Trachoma can also be spread by touching the infected hands, clothing, or towels of a person with the condition. In developing countries, the spread of the disease may also be a result of contact with flies or other insects that have come in contact with the nose or eyes of an infected person.
Who Is At Risk?
Children are most susceptible to the infection itself. However, the disease has a slow progression, and many of the more painful symptoms may not develop until adulthood.
At any rate, the condition is considered rare in the United States and Europe and is much more common in developing nations. This distribution is likely a result of the crowded living conditions and poor sanitation in poverty-stricken areas.
General risk factors for contracting trachoma eye disease include:
- Living conditions. Areas of poverty, such as those in developing countries, where living conditions are cramped and often unsanitary contribute to the spread of disease.
- Age.
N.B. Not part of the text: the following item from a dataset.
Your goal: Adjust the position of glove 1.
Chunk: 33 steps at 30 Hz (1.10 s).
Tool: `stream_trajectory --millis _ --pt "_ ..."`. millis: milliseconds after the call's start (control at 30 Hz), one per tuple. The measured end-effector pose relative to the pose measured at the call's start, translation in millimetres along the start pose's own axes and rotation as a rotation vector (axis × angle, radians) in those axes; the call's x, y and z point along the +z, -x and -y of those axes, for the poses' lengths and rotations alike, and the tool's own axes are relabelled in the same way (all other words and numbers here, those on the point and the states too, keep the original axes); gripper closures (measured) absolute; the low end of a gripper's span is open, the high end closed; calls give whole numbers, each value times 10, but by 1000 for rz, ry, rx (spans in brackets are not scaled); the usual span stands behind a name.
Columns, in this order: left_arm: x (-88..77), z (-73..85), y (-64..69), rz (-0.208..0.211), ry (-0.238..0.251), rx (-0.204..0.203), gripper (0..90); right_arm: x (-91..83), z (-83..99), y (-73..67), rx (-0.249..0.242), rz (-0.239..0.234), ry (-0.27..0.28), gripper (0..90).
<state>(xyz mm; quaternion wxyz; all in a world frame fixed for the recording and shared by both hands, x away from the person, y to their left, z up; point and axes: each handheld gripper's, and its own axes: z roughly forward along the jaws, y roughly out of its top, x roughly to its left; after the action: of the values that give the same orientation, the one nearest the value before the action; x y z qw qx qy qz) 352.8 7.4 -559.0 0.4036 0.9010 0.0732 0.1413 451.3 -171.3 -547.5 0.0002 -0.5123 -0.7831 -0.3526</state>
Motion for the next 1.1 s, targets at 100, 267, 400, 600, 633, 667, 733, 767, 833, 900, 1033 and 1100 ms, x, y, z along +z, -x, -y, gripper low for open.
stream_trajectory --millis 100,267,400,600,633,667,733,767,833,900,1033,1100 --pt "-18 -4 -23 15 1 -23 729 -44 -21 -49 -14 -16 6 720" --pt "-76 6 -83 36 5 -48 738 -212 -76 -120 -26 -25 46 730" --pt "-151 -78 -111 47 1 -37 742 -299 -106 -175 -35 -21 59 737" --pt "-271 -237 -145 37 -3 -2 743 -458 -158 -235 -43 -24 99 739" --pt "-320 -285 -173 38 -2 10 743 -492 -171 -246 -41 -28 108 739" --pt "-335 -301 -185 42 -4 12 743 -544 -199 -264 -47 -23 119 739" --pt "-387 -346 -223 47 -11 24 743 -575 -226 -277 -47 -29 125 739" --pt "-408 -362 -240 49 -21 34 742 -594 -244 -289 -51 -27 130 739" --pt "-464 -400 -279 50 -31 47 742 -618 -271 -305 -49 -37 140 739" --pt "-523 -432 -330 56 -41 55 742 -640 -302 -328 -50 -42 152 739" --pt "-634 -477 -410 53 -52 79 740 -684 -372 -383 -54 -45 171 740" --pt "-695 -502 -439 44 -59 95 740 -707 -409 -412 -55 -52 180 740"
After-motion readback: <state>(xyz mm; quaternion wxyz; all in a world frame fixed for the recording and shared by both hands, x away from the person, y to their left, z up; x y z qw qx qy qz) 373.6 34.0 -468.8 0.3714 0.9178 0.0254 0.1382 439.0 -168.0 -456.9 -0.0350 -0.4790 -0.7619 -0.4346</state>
The disease is most common in children between the ages of 4 and 6.
- Sex. In many areas, females contract the disease anywhere from two to six times more frequently than men.
- Insect population. Areas with insect control problems have a higher rate of infection.
Treatment for Trachoma
Treatment of the disease generally depends on the stage. Early stages of trachoma can be effectively treated using medication, such as antibiotics. Many doctors prescribe tetracycline eye ointment or oral azithromycin to treat the condition.
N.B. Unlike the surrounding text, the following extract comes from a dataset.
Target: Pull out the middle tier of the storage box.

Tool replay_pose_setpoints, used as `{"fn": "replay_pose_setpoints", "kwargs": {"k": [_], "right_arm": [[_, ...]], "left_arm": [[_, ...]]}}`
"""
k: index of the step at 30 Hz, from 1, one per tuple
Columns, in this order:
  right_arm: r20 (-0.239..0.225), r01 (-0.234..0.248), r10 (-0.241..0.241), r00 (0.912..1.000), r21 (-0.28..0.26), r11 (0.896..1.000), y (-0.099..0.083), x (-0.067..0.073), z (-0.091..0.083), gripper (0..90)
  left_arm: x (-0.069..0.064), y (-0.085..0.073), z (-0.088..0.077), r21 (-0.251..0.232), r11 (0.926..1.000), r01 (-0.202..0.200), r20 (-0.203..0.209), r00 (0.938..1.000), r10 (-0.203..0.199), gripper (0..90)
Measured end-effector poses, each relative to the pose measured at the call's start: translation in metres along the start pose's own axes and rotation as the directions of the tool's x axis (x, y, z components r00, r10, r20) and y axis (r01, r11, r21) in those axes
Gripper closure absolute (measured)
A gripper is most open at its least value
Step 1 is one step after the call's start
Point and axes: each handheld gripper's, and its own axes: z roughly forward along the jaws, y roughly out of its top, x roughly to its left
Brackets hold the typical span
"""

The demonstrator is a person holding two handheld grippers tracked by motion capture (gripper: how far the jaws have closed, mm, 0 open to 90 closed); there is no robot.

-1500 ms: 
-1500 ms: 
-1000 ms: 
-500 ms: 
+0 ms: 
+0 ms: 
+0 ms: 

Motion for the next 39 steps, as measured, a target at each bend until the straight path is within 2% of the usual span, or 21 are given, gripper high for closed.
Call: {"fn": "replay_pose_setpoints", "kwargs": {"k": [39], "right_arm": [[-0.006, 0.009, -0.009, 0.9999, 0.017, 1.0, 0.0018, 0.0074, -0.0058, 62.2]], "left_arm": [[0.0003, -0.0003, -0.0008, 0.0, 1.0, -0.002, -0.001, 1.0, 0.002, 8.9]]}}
In more advanced stages, when eyelid deformities are present, surgery may be required. Surgery may involve an eyelid rotation during which the doctor makes an incision in the scarred lid and rotates the lashes away from the corner. If the cornea has already become significantly clouded, however, a corneal transplant may be advised, but the results of this treatment with trachoma have not been promising.
Alternatively, some individuals have a procedure done to remove the eyelashes. This procedure may be performed repeated. Likewise, an additional option, if surgery is not available, is to bandage the eyelashes to keep them from touching the eye.
Preventing Eye Disease
Prevention of the infection is also an important component of treatment. Proper hygiene practices can go a long way toward prevention. These suggestions include:
- Regular face and hand washing;
- Improved control of fly and insect populations;
- Proper waste management;
- Increased access to water.
While there is no vaccine available for the condition, WHO has developed a strategy to prevent the condition with an aim at eliminating it by the year 2020. The strategy is titled SAFE and includes:
- Surgery to treat advanced cases of the condition;
- Antibiotics to prevent and treat the infection;
- Facial cleanliness;
- Environment improvements, specifically in water, sanitation, and insect control.
As the leading cause of preventable blindness, trachoma eye disease is a grave concern worldwide but specifically in developing conditions. Initial onset of the condition involves the relatively common condition pink eye; however, if it is left untreated, it can lead to serious complications. Treatment through antibiotics for the early stages of the condition and surgery for more advanced cases are available. But prevention is the real aim at treating and eliminating the condition.